Supervision with infinite restarts

I am building a small web-application that aggregates certain kinds of art from around the internet.

It thus consists of a user interface (web-facing) component, a business domain component that handles searching and finally a set of crawlers that call some APIs/perform remote requests.

These parts exist in different branches of the supervision tree. However, it has happened a couple of times that one of the crawlers or the api it was accessing had a serious problem, causing one of the vrawler GenServers to restart over and over again, thereby bringing down its supervisor, but since the problem was not fixes, the supervisor of that one and finally the whole app went down.

Crawling should of course never interfere with the user experience. How can I further insulate the crawlers? It would be totally acceptable if they quit at some point, as long as they do not bring down the rest of the app with them.
Is this something that is possible using an umbrella structure? Or is it somehow possible to tell the crawler supervisors to just restart the crawlers ad infinitum? Or is there another, even better way?
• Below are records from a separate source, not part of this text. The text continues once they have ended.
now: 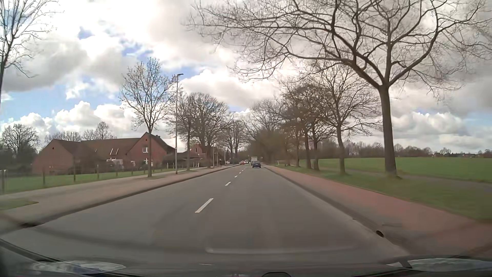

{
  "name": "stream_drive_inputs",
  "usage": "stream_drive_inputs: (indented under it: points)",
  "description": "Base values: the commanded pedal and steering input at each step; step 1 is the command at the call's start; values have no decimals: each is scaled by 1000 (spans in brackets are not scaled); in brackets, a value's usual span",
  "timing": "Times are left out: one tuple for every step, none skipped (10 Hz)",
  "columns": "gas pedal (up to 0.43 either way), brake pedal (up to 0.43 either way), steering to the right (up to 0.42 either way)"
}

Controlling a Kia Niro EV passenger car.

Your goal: Follow the waypoints while adhering to traffic rules and regulations

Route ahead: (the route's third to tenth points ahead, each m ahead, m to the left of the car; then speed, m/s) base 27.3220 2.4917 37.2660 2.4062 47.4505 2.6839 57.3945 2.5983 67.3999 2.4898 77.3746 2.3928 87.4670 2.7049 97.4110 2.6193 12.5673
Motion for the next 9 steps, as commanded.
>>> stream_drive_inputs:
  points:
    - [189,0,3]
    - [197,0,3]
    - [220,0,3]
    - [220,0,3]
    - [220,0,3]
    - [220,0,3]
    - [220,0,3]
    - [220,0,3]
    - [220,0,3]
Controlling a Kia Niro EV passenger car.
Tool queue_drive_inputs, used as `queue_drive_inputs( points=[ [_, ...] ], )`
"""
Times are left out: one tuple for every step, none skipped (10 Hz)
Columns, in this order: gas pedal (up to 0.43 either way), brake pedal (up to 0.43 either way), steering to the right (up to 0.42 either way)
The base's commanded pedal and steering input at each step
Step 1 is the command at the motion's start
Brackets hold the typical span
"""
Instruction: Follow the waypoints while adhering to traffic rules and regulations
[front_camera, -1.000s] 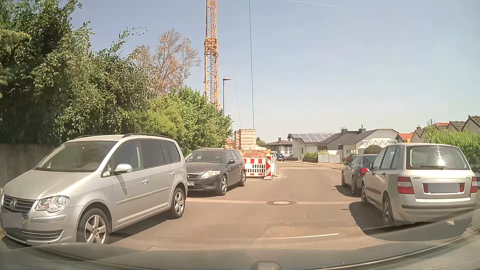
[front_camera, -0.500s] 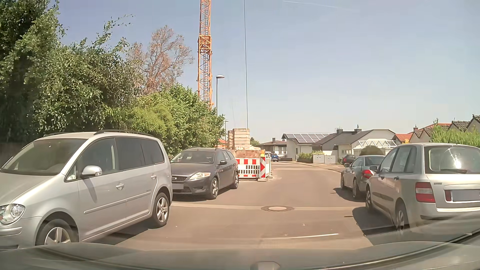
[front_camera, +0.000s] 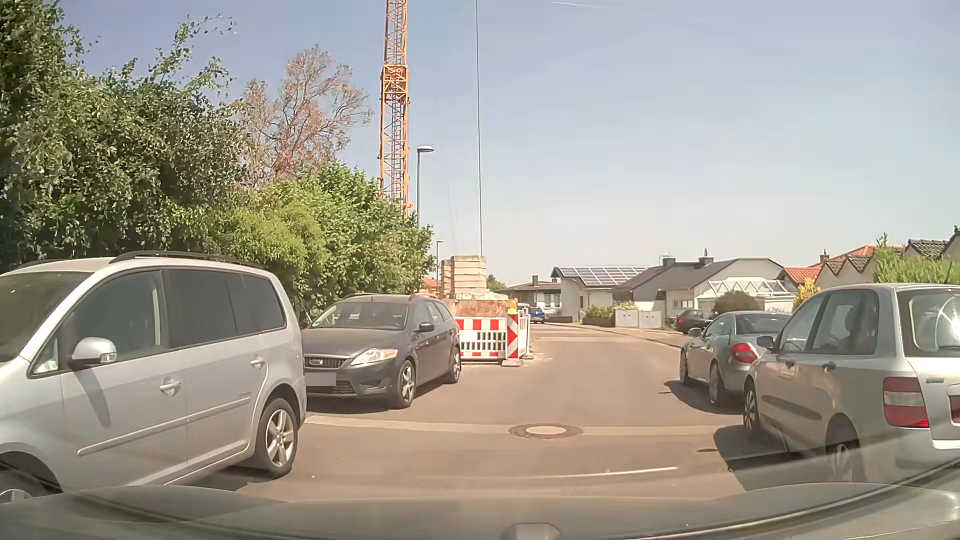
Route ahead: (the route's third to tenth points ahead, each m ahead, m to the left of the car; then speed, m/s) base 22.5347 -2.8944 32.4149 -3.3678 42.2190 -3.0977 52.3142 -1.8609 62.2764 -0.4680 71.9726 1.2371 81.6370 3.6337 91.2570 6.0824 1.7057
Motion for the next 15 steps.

Things that come to my mind:

  • Increase the Supervisors restart limits
  • Use a fixed worker pool and crawl failed locations repeadetly with an exponantial back-off, this should take presure from the Supervisors as well
1 Like

We crawl in async tasks, makes sense cause we have many URLs but also for the reason of isolation. Do something like this and you should be fine

    urls
    |> Enum.map(&Task.async(fn() -> visit(&1) end))
    |> Enum.map(fn(task) ->
      try do
        Task.await(task, 20_000)
      catch _reason, _info ->        
        Task.shutdown(task, 500)
        :error
      end
    end)
1 Like